Kane closes the volume by providing a thorough and thoughtful discussion of the preceding essays. I cannot cover the full range of his discussion. But I will briefly lay out a portion of his defense of his account of SFAs. In response to the phenomenological implausibility'objection to his competing efforts view, Kane replies that he does not endorse the view that agents have introspective awareness of making competing efforts. Rather, Kane offers his view as "a theory about what might be going on behind the scenes when we exercise such a free will, not merely a description of what we immediately experience." (p. 197) Kane also defends the claim that making competing efforts can be rational in certain cases. In response to the objection that on his approach the freedom of the SFAs cannot outstrip the freedom of the competing efforts, Kane claims that incompatibilist freedom is not acquired in one fell swoop but is gained stepwise by first exercising compatibilist control over the competing efforts (p. 200). Kane's view is that the freedom of the resulting choice both depends on and outstrips the freedom of the competing efforts.

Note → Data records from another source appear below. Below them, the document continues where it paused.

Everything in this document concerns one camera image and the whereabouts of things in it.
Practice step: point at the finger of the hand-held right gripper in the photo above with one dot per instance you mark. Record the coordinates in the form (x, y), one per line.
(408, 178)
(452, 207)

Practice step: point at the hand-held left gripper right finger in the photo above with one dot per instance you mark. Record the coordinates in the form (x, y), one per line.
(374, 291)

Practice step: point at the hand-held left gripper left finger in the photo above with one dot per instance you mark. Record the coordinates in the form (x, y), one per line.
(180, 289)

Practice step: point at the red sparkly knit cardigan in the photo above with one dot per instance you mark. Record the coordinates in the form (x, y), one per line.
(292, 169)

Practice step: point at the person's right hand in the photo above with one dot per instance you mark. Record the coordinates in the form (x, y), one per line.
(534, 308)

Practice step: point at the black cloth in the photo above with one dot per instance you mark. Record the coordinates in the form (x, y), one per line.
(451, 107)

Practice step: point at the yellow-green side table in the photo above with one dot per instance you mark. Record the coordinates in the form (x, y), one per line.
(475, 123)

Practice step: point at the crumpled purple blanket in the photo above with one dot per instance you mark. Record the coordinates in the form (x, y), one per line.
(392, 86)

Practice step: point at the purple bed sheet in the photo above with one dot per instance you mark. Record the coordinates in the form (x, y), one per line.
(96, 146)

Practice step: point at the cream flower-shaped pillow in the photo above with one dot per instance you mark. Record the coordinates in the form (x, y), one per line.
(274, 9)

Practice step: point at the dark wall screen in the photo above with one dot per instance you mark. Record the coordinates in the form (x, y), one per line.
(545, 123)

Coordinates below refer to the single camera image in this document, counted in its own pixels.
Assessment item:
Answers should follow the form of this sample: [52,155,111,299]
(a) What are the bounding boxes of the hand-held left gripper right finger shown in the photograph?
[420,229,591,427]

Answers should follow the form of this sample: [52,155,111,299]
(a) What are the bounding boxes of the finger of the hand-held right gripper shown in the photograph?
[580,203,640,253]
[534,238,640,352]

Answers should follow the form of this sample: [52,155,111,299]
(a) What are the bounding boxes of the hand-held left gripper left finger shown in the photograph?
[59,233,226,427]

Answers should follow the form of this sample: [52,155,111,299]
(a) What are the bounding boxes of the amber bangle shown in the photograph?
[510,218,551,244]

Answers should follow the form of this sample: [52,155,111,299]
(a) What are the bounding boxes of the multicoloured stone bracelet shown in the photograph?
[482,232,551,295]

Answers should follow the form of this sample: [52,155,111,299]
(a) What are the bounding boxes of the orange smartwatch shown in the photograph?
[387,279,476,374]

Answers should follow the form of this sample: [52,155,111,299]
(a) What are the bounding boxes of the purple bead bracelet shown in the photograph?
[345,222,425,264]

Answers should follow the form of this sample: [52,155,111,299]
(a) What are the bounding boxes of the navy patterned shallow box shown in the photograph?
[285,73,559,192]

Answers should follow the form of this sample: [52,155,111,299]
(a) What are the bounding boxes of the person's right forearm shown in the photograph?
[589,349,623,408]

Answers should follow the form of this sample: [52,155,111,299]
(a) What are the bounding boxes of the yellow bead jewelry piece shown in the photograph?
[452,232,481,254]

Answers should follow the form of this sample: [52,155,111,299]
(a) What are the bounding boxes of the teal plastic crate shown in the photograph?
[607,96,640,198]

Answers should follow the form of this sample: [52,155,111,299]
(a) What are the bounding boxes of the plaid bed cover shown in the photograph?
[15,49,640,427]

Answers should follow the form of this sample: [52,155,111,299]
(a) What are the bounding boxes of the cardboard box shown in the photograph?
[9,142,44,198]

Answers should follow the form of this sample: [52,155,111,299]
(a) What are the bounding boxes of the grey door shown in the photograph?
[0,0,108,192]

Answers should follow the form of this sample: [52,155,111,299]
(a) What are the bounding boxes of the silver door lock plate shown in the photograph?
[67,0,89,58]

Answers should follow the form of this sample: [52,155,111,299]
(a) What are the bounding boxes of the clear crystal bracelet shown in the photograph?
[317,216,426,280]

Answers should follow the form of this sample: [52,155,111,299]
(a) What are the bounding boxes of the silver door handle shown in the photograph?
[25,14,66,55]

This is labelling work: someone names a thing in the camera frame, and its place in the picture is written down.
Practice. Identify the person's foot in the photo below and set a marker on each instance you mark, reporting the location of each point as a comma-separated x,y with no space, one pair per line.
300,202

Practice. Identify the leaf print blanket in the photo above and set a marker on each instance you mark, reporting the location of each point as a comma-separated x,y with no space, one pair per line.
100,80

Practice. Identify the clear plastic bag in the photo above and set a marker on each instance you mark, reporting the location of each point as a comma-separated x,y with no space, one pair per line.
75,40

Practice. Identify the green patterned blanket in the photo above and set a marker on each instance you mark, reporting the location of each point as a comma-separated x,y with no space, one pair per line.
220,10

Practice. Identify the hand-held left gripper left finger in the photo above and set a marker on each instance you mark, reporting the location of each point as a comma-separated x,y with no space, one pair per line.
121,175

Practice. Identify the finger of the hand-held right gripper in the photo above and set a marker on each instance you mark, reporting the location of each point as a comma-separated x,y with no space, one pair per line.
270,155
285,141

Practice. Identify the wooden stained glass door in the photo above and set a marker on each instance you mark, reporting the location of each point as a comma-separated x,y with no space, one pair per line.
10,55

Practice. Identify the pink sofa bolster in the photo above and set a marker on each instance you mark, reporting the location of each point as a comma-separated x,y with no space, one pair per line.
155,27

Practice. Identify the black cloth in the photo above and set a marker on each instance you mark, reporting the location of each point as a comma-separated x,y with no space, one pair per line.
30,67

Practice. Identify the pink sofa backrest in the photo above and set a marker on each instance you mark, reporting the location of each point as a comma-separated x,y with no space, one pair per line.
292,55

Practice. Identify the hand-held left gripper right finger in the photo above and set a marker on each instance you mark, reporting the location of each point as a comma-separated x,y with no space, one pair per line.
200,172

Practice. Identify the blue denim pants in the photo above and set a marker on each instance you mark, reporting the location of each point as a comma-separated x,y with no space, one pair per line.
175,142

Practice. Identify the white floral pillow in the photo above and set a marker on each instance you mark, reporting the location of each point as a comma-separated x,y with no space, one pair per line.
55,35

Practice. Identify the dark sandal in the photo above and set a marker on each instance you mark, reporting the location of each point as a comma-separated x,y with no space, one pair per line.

The brief summaries offered above unfortunately cannot even mention many of the interesting philosophical moves made by the contributors. Overall this book provides high quality discussions of many of the most important issues in the free will debate. It would make excellent reading for anyone interested in the current state of the discussion of Kane's views or of the free will debate in general.

REFERENCES

Kane, Robert. (1999) "Responsibility, luck, and chance: Reflections on free will and indeterminism." Journal of Philosophy 96: 217-240

Norcross, Alastair. (2006) "Reasons without demands: Rethinking rightness." In Contemporary Debates in Moral Theory, ed. James Dreier, 38-54. Oxford: Blackwell.


[1] Haji's own principles concern "reasons-wise impermissibility" and "reasons-wise obligation", but I believe (i) and (ii) simplify the argument without reducing its cogency.

[2] Pereboom credits Norcross (2006) with developing the relevant notion of "nondeontologial moral wrongness."